▶ [ABOUT THIS TASK] Return, from the data below, each line that contains the word "mask".

▶ [DATA FOR THIS EXERCISE]

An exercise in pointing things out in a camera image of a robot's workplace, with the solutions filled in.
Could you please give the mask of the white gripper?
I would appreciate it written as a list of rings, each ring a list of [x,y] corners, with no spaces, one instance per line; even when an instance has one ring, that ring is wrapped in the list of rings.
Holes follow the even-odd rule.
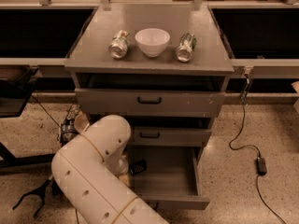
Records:
[[[116,175],[126,175],[128,173],[128,169],[128,161],[125,158],[120,157],[116,166]]]

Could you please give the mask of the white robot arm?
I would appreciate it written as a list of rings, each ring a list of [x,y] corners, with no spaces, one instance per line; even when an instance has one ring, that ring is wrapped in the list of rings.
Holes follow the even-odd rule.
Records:
[[[107,168],[108,159],[121,159],[130,136],[126,119],[108,115],[54,155],[54,180],[88,224],[169,224]]]

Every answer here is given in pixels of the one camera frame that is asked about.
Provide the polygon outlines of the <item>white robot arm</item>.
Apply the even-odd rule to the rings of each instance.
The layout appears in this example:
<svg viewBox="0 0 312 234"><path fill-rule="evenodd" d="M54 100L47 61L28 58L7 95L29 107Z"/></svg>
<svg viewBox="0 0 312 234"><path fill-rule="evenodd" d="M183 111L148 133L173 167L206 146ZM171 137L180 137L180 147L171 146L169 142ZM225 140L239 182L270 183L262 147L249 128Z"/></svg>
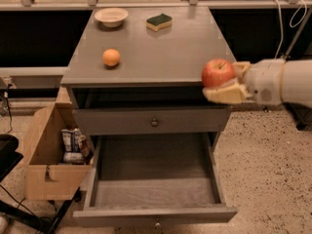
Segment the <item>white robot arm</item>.
<svg viewBox="0 0 312 234"><path fill-rule="evenodd" d="M264 59L255 64L234 62L236 77L218 88L204 88L216 103L279 105L284 102L312 107L312 60Z"/></svg>

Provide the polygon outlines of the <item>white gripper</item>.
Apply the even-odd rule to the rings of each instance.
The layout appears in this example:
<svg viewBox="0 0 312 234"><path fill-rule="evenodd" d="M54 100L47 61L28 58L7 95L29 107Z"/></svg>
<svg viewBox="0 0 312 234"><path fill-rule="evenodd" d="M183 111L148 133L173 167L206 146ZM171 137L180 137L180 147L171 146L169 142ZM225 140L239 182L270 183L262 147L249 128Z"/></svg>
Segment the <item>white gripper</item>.
<svg viewBox="0 0 312 234"><path fill-rule="evenodd" d="M247 87L235 82L217 89L204 88L203 95L215 103L240 104L252 97L258 104L279 105L282 103L281 79L285 63L282 58L264 59L251 67L249 61L235 61L232 65L236 77L243 79L245 76Z"/></svg>

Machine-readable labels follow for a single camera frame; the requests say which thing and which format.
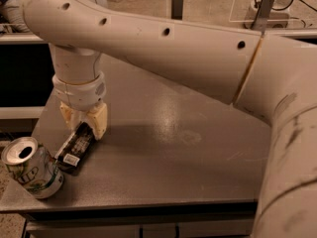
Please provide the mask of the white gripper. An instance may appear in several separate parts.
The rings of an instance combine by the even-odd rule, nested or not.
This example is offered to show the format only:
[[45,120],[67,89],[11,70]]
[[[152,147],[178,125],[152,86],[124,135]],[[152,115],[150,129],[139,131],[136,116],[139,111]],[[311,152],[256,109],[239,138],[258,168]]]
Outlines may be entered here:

▶ [SOLUTION FOR THIS EXERCISE]
Could you please give the mask of the white gripper?
Could you please give the mask of the white robot arm?
Please provide the mask of the white gripper. An instance may appear in several separate parts.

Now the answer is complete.